Strictly speaking, a name like "gobbledegook" is a symbol. That's a reasonable systematic, and important to note as a derived grapheme might strive for similarity with the name. Thus it becomes apparent that you are basically asking for how to name things, equivalent to the question of how does language work. In the same vein we see that maths does have aspects of language. That's true all the more if you are asking for a logical system of naming, if logic is a basic tenant of maths, though one might argue that it's foundational and maths is what's building on top. Naming, eh? The distinction is not very important, actually.
I will just focus on high-school maths for a quick answer.
The name Pi for the ratio of square area to area of a circle where the radius equals the square's side-length--to stay with your example--was an abbreviation of the Greek word perimeter. We see that the definition doesn't need to rely on the perimeter.
The choice of Greek letters might stem chiefly from the need to choose symbols that type foundries and print shops had already in stock, and it might have been traditional already prior to printing, but the decision for a name from natural language is well descriptive. All letters of the various common alphabets are already reserved for common constants and variables, not even uniquely, rather overloaded with meaning depending on subfield, or assigned arbitrarily by any individual author. On the other hand many function names have longer abrevs. That's the important point, in my humble opinion, as the trend in professional programming, probably the biggest field in applied maths, goes to speaking variable names. A multiletter grapheme like gobbledegook is still a symbol. There are arguments to be made in favor of compact symbols the size of a single character, but that's a matter of fine arts or industrial design more than linguistics.

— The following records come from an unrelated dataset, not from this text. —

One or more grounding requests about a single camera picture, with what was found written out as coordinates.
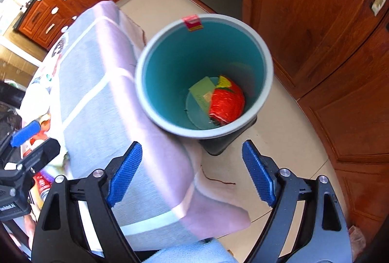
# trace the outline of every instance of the red label sticker
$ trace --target red label sticker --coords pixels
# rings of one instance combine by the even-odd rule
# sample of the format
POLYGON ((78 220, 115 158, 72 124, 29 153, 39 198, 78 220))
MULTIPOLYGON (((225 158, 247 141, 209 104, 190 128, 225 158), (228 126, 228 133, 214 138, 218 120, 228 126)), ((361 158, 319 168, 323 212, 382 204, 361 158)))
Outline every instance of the red label sticker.
POLYGON ((184 17, 182 20, 190 32, 203 28, 203 24, 201 24, 200 18, 197 14, 184 17))

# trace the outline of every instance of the light blue cloth
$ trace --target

Relatedly one could ask for the optimal size of a languages character inventory and compare e.g. the mess that is the Chinese logogram-syllabary potpourri.
Corollary: If the name is arbitrary, then the symbol may be, too. Thus there can't be one correct answer to your question.
In many ways tradition trumps ergonomics; At least one might argue that linguistics is more adapt at describing what-is, not inventing what-could-be.
You might want to take a look at APL, the obfuscating programming language, for a heavy use of single-character-width identifiers and operators. It still shows numbers written out. That's the most common depiction of numbers we know. In essence, we describe numbers by the computation that derives them, so any computable number can be identified by a function that produces the number.
The lowest decimal numbers are a different matter. The arabic numerals have been developed over millenniums for optimal legibility. There is no need to reinvent them. The smallest ones are even homologic (or ideographic), 1 is one stroke, 2 is two and so on. And zero was for a long time not written at all. This reminds of the integration of counting into the visual cortex. Few other things are integrated as deep, that would require mathematical symbolism and could make use of it at the same time. Audible symbolism may rely to a degree on the auditory portions of the brain. Letters that describe the phonetics of the word somewhat marry both ideas. You'd be hard pressed to find other graphemes that imply the sound of pie. Since maths is for better or worse still taught mainly auditory, or discovered in non-symbolic ways, the need for intricate symbol design is just not there, I guess.